_Activity_
Reproduce the top of the data verbatim, through and including the line that contains "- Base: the".
>>>>
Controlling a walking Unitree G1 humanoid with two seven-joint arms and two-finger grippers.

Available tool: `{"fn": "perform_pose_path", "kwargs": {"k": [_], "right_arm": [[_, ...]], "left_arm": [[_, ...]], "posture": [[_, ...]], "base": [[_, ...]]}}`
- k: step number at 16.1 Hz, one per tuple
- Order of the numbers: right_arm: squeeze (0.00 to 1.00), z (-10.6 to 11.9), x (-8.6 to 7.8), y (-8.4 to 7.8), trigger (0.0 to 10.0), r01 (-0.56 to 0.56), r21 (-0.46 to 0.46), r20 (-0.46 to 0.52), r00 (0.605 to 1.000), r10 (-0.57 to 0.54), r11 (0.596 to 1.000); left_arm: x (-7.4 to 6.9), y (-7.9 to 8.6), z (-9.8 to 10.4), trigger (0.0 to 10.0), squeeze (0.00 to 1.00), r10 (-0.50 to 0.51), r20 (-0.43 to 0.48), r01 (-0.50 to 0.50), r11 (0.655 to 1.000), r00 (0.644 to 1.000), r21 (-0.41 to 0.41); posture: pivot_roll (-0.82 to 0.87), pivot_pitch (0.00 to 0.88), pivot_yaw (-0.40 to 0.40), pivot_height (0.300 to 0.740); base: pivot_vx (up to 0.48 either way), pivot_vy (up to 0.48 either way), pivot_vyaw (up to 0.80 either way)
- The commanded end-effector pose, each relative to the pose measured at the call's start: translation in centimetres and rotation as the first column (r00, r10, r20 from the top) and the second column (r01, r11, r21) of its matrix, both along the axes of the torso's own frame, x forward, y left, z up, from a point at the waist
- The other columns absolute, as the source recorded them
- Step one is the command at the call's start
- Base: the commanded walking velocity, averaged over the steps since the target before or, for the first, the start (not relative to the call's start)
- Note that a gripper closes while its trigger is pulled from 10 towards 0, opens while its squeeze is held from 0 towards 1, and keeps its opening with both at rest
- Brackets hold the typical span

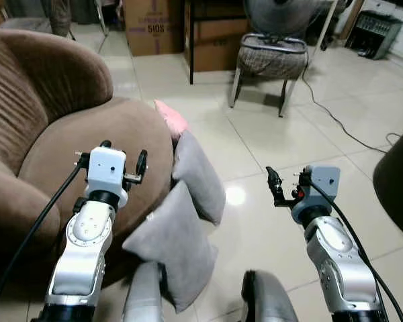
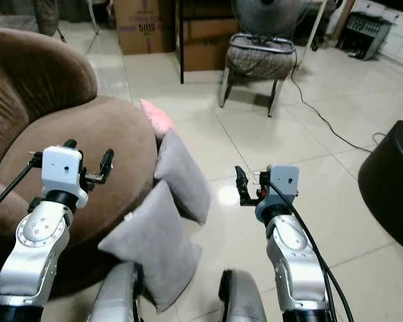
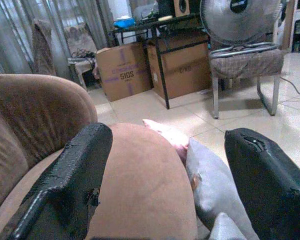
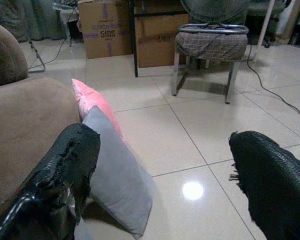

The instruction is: Move the pillow to the sofa from floor

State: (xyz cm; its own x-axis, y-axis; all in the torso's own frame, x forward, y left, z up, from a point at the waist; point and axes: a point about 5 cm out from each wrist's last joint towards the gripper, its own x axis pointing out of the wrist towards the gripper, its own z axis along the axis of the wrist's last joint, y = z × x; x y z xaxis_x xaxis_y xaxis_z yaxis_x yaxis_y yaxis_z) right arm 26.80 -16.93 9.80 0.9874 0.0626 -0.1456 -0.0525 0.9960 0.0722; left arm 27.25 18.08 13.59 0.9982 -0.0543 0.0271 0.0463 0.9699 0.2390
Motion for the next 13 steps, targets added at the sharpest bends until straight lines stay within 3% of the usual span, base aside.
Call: {"fn": "perform_pose_path", "kwargs": {"k": [1, 4, 13], "right_arm": [[0.0, 0.02, 0.0, -0.02, 10.0, -0.002, -0.004, -0.001, 1.0, 0.002, 1.0], [0.0, -0.09, -0.06, 0.07, 10.0, -0.007, -0.009, -0.003, 1.0, 0.007, 1.0], [0.0, -0.24, -0.35, -0.13, 10.0, -0.016, -0.021, -0.015, 1.0, 0.016, 1.0]], "left_arm": [[-0.01, -0.1, -0.25, 10.0, 0.0, -0.005, -0.01, 0.005, 1.0, 1.0, 0.001], [-0.21, -0.08, -0.48, 10.0, 0.0, -0.005, -0.019, 0.006, 1.0, 1.0, 0.003], [-0.51, -0.57, -0.74, 10.0, 0.0, -0.043, -0.031, 0.043, 0.999, 0.999, 0.005]], "posture": [[0.03, 0.0, -0.025, 0.535], [0.03, 0.0, -0.032, 0.515], [0.03, 0.0, -0.03, 0.515]], "base": [[0.0, 0.0, 0.0], [0.0, 0.0, 0.0], [0.03, 0.0, -0.06]]}}
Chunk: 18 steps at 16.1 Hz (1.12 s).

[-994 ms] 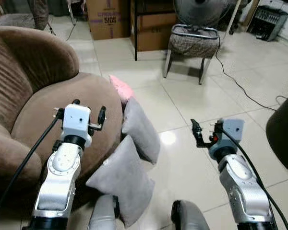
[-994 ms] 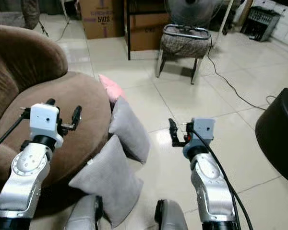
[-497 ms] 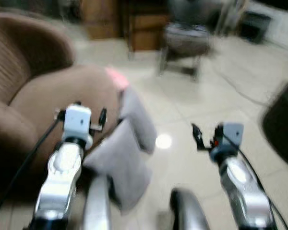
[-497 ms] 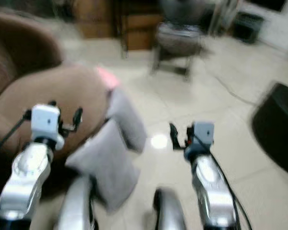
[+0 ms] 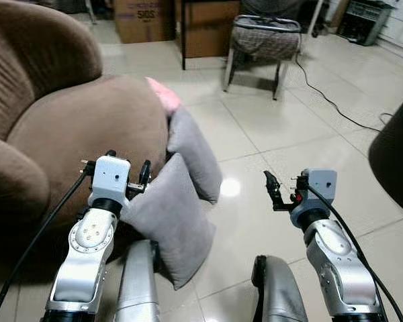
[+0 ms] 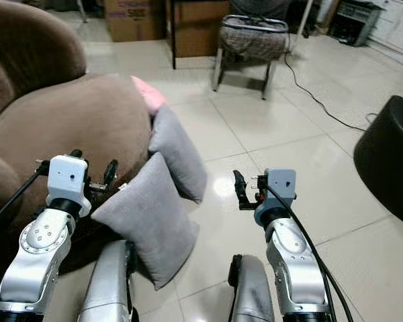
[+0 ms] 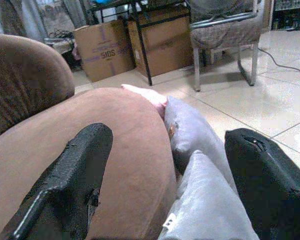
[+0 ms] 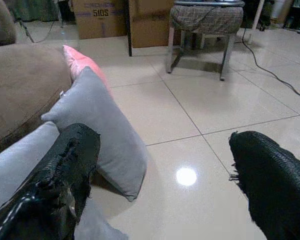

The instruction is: Move the pillow to the sofa from floor

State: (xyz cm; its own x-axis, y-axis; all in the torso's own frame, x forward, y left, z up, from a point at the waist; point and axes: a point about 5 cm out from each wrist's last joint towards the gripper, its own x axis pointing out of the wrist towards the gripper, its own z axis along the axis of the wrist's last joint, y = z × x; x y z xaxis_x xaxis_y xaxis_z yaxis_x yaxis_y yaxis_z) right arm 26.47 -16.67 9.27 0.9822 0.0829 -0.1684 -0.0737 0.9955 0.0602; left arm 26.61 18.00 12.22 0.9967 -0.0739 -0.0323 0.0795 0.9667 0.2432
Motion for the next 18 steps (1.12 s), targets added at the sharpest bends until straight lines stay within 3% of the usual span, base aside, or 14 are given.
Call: {"fn": "perform_pose_path", "kwargs": {"k": [1, 9, 14, 17, 18], "right_arm": [[0.0, 0.3, 0.0, -0.4, 10.0, 0.006, -0.009, 0.006, 1.0, -0.006, 1.0], [0.0, 0.2, 0.1, 0.1, 10.0, -0.048, -0.073, 0.0, 0.999, 0.048, 0.996], [0.0, 0.3, 0.1, -0.3, 10.0, -0.013, -0.05, 0.001, 1.0, 0.013, 0.999], [0.0, 0.3, -0.1, -0.5, 10.0, -0.039, -0.082, -0.012, 0.999, 0.038, 0.996], [0.0, 0.4, -0.1, -0.4, 10.0, -0.093, -0.118, -0.028, 0.996, 0.09, 0.989]], "left_arm": [[0.1, -0.5, 0.6, 10.0, 0.0, -0.024, 0.027, 0.024, 1.0, 0.999, -0.003], [-0.1, 0.1, 0.6, 10.0, 0.0, -0.004, 0.024, 0.003, 1.0, 1.0, 0.008], [0.0, 0.0, 0.3, 10.0, 0.0, -0.008, 0.011, 0.008, 1.0, 1.0, 0.005], [0.2, -0.2, -0.6, 10.0, 0.0, -0.053, -0.048, 0.052, 0.998, 0.997, -0.023], [0.6, -0.2, -1.8, 10.0, 0.0, -0.071, -0.107, 0.068, 0.997, 0.992, -0.031]], "posture": [[0.03, 0.0, -0.03, 0.515], [0.03, 0.0, -0.038, 0.515], [0.03, 0.0, -0.034, 0.515], [0.02, 0.0, -0.03, 0.515], [0.01, 0.0, -0.033, 0.515]], "base": [[0.27, 0.0, -0.79], [0.289, 0.0, 0.05], [0.109, 0.0, 0.16], [0.0, 0.0, 0.0], [0.0, 0.0, 0.0]]}}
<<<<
_Answer section_
Controlling a walking Unitree G1 humanoid with two seven-joint arms and two-finger grippers.

Available tool: `{"fn": "perform_pose_path", "kwargs": {"k": [_], "right_arm": [[_, ...]], "left_arm": [[_, ...]], "posture": [[_, ...]], "base": [[_, ...]]}}`
- k: step number at 16.1 Hz, one per tuple
- Order of the numbers: right_arm: squeeze (0.00 to 1.00), z (-10.6 to 11.9), x (-8.6 to 7.8), y (-8.4 to 7.8), trigger (0.0 to 10.0), r01 (-0.56 to 0.56), r21 (-0.46 to 0.46), r20 (-0.46 to 0.52), r00 (0.605 to 1.000), r10 (-0.57 to 0.54), r11 (0.596 to 1.000); left_arm: x (-7.4 to 6.9), y (-7.9 to 8.6), z (-9.8 to 10.4), trigger (0.0 to 10.0), squeeze (0.00 to 1.00), r10 (-0.50 to 0.51), r20 (-0.43 to 0.48), r01 (-0.50 to 0.50), r11 (0.655 to 1.000), r00 (0.644 to 1.000), r21 (-0.41 to 0.41); posture: pivot_roll (-0.82 to 0.87), pivot_pitch (0.00 to 0.88), pivot_yaw (-0.40 to 0.40), pivot_height (0.300 to 0.740); base: pivot_vx (up to 0.48 either way), pivot_vy (up to 0.48 either way), pivot_vyaw (up to 0.80 either way)
- The commanded end-effector pose, each relative to the pose measured at the call's start: translation in centimetres and rotation as the first column (r00, r10, r20 from the top) and the second column (r01, r11, r21) of its matrix, both along the axes of the torso's own frame, x forward, y left, z up, from a point at the waist
- The other columns absolute, as the source recorded them
- Step one is the command at the call's start
- Base: the commanded walking velocity, averaged over the steps since the target before or, for the first, the start (not relative to the call's start)

Nothing else belongs in the answer.